Segment Start: INPUT
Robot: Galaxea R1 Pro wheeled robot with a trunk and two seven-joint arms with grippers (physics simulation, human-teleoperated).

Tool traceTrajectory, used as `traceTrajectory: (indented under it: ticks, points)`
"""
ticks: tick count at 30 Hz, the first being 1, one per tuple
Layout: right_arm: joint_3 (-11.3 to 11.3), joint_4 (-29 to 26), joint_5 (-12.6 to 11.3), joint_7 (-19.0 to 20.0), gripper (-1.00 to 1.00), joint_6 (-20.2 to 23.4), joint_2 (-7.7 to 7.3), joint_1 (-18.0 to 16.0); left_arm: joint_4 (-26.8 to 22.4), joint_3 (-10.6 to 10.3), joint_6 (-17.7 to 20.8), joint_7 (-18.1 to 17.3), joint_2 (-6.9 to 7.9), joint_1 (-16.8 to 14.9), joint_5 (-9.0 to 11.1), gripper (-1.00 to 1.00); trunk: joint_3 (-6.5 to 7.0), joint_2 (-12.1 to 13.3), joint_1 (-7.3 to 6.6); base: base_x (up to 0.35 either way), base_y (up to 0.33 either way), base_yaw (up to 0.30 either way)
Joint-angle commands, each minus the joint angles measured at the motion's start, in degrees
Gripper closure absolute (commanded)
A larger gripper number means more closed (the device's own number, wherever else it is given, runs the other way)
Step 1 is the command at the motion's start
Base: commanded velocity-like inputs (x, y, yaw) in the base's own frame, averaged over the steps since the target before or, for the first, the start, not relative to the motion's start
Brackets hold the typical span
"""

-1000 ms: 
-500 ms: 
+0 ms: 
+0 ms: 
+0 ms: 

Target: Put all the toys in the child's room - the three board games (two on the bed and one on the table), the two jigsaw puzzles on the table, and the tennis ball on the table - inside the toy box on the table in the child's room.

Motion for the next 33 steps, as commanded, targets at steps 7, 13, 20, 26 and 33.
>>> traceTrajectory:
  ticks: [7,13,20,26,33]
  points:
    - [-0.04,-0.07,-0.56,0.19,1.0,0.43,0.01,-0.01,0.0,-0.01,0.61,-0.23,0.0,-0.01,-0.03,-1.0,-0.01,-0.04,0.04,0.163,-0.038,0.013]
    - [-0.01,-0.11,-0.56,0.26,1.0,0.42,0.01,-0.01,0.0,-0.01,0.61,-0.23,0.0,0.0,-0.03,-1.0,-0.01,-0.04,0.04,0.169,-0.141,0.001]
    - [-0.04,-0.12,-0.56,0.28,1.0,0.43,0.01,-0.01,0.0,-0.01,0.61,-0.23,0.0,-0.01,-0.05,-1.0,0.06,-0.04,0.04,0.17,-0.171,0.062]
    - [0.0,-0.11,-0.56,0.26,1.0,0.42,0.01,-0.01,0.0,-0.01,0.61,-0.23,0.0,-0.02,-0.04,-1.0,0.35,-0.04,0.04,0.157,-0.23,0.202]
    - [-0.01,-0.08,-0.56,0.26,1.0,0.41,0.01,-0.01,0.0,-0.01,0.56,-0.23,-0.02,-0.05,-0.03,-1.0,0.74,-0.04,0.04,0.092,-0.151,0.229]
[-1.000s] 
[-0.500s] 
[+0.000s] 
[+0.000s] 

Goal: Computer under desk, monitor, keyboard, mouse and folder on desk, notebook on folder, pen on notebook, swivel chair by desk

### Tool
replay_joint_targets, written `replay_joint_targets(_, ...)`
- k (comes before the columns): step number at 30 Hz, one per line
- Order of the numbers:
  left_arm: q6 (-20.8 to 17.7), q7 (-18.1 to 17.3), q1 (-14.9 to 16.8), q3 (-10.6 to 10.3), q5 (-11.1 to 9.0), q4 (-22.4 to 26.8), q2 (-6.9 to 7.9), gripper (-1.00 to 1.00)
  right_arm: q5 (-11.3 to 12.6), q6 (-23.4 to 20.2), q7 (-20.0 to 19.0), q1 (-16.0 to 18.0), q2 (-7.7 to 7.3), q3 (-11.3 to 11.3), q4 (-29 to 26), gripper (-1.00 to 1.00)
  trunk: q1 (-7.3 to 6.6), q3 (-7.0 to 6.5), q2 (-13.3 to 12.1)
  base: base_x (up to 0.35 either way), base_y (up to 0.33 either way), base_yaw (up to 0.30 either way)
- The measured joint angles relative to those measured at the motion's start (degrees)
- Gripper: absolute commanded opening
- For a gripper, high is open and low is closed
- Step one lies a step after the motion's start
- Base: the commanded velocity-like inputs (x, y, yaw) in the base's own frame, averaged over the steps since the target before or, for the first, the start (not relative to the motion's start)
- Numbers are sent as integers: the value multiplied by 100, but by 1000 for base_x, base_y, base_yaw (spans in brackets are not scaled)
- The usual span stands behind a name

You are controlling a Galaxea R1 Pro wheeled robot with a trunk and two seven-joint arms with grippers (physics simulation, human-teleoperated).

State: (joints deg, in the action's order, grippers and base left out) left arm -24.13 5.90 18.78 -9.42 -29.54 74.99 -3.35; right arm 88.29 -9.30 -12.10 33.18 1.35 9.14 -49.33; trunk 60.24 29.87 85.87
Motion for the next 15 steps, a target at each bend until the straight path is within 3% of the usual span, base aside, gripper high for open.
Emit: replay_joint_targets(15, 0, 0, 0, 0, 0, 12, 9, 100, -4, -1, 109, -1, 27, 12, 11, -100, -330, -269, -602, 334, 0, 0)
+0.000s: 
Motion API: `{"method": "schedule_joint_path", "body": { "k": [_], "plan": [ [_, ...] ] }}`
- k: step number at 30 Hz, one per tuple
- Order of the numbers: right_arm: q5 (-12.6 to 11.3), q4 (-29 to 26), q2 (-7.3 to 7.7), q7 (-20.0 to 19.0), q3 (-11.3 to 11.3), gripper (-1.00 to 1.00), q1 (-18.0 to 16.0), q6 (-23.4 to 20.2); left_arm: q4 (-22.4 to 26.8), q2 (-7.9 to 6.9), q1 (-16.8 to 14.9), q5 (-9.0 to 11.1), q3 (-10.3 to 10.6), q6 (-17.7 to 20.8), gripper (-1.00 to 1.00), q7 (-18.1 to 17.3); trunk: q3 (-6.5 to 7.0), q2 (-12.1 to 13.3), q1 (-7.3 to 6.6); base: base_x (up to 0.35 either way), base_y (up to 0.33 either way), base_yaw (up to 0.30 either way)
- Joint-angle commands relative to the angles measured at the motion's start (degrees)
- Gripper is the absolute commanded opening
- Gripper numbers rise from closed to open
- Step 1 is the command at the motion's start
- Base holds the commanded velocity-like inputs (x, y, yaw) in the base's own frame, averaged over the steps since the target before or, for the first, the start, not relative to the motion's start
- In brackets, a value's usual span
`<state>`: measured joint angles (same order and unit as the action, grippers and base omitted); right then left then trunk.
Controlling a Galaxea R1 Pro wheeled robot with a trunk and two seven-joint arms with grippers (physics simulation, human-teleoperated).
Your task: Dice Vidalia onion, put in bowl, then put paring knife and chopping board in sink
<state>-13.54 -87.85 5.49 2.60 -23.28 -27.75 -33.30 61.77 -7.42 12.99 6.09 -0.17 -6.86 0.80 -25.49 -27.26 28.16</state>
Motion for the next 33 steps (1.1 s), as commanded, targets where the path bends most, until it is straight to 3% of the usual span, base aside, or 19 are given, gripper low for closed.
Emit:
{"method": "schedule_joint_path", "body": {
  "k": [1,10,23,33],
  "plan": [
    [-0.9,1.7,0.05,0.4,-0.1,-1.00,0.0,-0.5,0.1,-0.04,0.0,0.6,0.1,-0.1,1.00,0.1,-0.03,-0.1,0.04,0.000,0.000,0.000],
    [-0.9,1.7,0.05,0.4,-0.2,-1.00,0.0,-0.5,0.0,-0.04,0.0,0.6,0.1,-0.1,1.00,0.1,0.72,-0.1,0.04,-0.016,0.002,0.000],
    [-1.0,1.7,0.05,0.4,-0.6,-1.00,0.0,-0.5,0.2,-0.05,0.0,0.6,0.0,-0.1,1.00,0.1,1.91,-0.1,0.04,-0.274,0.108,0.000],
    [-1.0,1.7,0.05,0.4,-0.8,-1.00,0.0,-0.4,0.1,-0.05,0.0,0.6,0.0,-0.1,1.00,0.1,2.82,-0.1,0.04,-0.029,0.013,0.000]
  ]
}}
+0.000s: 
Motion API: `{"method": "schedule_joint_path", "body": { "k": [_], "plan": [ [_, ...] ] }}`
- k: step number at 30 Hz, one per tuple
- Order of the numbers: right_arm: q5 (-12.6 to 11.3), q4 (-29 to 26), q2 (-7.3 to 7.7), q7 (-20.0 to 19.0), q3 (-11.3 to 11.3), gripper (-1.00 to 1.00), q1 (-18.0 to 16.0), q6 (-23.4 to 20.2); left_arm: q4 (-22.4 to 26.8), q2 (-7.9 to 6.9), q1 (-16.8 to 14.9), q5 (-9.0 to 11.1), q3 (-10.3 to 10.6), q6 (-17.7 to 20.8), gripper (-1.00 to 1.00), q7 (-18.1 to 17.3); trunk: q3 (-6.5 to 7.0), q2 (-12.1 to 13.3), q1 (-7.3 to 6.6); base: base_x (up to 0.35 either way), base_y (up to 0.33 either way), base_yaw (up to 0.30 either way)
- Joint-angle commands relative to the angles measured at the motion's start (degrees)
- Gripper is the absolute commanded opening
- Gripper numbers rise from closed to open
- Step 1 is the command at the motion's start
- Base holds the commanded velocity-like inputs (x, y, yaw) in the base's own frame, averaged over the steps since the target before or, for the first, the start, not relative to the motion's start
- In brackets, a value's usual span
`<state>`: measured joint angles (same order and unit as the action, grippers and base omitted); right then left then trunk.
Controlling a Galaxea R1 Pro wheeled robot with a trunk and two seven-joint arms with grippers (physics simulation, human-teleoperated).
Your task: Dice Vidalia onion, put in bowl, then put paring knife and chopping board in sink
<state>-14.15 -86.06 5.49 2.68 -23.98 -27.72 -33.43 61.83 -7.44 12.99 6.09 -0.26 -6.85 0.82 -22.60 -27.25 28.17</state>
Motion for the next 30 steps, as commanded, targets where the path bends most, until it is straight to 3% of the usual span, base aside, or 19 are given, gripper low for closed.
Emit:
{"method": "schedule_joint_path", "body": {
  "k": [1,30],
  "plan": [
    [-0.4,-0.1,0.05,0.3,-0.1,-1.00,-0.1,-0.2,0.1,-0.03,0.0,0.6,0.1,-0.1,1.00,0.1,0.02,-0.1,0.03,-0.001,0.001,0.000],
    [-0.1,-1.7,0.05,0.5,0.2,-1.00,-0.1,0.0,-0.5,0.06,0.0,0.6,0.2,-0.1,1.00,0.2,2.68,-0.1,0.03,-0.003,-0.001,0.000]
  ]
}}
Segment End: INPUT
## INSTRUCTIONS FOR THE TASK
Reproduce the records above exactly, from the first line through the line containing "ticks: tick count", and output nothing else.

## RESPONSE TO THIS TASK
Robot: Galaxea R1 Pro wheeled robot with a trunk and two seven-joint arms with grippers (physics simulation, human-teleoperated).

Tool traceTrajectory, used as `traceTrajectory: (indented under it: ticks, points)`
"""
ticks: tick count at 30 Hz, the first being 1, one per tuple

Nothing remains to be added to the response.